An analysis by Citizens for Tax Justice finds that 73 percent of the tax cuts the bill provides would go to the one percent of taxpayers with the highest incomes, with nearly 90 percent of the tax cuts (88.8 percent to be precise) going to the five percent of taxpayers with the highest incomes. The bottom 60 percent of the population would receive less than three percent of these cuts. The analysis estimates that the average annual tax cut when the bill's provisions are fully in effect would be more than $6,000 apiece for those in the top one percent of the population, while the average tax cut for those in the bottom 60 percent of the population would be four dollars.

The argument usually made for including tax measures as an accompaniment to a minimum-wage increase is that small businesses need to be compensated for the increased wages they would pay under a higher minimum wage. The support for this argument is not strong; the evidence does not indicate that modest minimum-wage increases have significant negative effects on small businesses. For example, recent research that examined whether minimum-wage increases contribute to the failure rate of businesses found "...there seems to be no discernible correlation between minimum wage increases and a rise in business failures, either in the year the increase occurred or in the following year." (1) Whatever the merits of compensating small businesses, however, the tax cuts the House passed March 9 go far beyond any reasonable bounds for what might be justified as measures to cushion the effects of a higher minimum wage on small business.

Moreover, these tax cuts are moving forward before Congress has agreed to a budget resolution that lays out a budget plan and sets the appropriate levels of revenues, spending, and surpluses for the coming fiscal year and at least the following four years. Although neither the House nor the Senate has begun consideration of the budget resolution for fiscal year 2001, the House and Senate have passed tax cuts that would cost $115 billion over the next five years and $443 billion over 10 years. This total includes the tax bill the House passed March 9 in conjunction with minimum-wage legislation, the marriage-penalty bill the House passed in February, and the health-care tax cuts contained in bankruptcy legislation the Senate approved February 2. (Education tax cuts the Senate passed March 2 would raise this total even higher; a cost estimate is not yet available for that measure.)

Even before formulating a plan that establishes priorities among debt reduction, various tax cuts, and initiatives such as a Medicare prescription drug benefit, the House and Senate are on the verge of using up — for tax cuts — nearly three fourths of the $171 billion in non-Social Security surpluses the Congressional Budget Office has projected for the next five years and 53 percent of the $893 billion projected for the next 10 years. (The surplus projections cited here are those CBO issued on March 9.) These amounts would be consumed for tax cuts generally skewed to higher-income individuals.

By contrast, the President's budget proposes to use 53 percent of the projected non-Social Security surpluses over the next 10 years to pay for all of its tax and program initiatives combined, including tax cuts targeted at low- and moderate-income taxpayers, a Medicare prescription drug benefit, and a major expansion of the Child Health Insurance Program to provide health insurance to large numbers of low-income working parents and children who remain uninsured.

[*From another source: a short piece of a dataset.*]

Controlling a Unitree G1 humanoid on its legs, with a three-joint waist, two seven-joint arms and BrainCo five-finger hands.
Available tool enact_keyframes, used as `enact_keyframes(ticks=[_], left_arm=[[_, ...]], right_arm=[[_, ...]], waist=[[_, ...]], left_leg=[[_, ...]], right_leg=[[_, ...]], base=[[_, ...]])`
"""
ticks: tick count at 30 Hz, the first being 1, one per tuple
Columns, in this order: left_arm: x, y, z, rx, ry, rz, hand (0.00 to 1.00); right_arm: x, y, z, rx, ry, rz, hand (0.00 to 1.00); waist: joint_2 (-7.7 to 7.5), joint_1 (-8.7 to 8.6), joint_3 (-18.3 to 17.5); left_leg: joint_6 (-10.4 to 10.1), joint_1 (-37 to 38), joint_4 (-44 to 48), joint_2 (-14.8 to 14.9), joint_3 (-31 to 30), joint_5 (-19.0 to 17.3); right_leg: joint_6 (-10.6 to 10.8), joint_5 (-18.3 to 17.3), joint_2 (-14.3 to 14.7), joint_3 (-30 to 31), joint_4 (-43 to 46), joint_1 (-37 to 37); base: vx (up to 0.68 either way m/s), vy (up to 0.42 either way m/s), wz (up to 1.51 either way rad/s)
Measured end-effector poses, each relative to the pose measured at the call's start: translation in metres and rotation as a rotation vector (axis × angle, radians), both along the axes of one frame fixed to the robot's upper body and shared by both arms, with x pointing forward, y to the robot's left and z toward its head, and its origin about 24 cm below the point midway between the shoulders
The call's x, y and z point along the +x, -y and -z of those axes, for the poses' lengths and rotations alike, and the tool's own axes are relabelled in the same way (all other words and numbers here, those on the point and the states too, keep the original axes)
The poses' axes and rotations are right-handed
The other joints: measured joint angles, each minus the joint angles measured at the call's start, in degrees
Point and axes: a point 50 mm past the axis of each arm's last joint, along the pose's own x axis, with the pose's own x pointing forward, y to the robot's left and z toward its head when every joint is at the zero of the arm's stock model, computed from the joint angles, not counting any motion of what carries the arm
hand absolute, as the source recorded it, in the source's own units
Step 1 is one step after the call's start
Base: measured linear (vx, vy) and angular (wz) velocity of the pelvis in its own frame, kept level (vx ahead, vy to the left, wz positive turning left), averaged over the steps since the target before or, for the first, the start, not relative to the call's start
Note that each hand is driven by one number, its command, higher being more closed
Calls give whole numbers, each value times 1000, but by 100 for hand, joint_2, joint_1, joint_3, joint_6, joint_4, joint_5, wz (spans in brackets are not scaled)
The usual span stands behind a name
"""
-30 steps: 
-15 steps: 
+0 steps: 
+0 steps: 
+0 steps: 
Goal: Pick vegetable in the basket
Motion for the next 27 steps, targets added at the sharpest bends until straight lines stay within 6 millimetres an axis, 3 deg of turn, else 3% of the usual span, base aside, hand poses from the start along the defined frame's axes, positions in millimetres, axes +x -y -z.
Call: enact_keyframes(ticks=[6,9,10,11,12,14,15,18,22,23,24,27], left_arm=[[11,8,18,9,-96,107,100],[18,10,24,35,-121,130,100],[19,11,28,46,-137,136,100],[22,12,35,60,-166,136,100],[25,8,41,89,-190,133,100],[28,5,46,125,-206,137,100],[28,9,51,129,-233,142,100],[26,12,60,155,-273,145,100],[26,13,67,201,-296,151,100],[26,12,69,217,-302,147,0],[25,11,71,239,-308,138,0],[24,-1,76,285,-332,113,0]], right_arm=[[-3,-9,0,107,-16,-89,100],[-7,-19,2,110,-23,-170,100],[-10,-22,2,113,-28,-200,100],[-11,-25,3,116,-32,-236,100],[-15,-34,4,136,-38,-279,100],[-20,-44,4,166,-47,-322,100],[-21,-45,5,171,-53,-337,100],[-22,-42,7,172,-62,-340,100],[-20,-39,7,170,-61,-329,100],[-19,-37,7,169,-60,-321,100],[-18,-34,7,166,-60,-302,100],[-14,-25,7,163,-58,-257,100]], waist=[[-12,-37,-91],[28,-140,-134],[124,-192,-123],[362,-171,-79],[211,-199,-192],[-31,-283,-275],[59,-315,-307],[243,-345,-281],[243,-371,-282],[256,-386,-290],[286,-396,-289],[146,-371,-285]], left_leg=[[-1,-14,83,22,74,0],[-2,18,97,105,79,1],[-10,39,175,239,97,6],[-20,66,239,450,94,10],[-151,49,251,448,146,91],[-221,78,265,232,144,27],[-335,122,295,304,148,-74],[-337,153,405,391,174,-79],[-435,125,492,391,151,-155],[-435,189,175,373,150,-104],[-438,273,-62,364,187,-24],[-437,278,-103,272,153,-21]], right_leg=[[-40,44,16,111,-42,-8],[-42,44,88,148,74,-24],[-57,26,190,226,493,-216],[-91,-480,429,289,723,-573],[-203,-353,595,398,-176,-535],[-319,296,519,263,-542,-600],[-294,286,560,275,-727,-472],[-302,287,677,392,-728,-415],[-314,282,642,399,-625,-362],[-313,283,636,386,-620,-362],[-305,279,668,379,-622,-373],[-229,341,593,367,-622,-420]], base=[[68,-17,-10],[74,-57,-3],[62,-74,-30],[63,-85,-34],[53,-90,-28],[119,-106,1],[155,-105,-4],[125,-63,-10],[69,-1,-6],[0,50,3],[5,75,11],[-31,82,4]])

The President's budget devotes the remaining 47 percent of the projected non-Social Security surpluses to paying down the debt and shoring up Medicare.(3)

The Tax Cuts That Add Up to $470 Billion Over 10 Years

The House has passed a "marriage-penalty" tax bill that reduces revenues by $182 billion over the next 10 years, while the Senate has passed a bankruptcy bill that includes tax cuts totaling $103 billion over the next 10 years. The tax legislation the House approved March 9 in conjunction with a minimum-wage increase would cut revenues by $122 billion over 10 years and another bill that provides education-related tax cuts totaling $21 billion over 10 years. Taking into account the overlapping provisions in that legislation and the Senate-passed bankruptcy bill, the reduction in revenues from these three bills would total $384 billion over 10 years.(2)a Together with the resulting higher interest payments on the debt, these reductions in revenues would reduce the surplus by about $470 billion over 10 years. (Lower revenues leads to smaller surpluses and less debt reduction, and as a result, to higher interest payments on the debt.)
____________________
a These calculations do not include tax cuts contained in patients bill of rights legislation that the House and Senate have passed and that is now in conference. Those tax cuts are not included here because most, although not all, of them also are contained in the Senate bankruptcy bill.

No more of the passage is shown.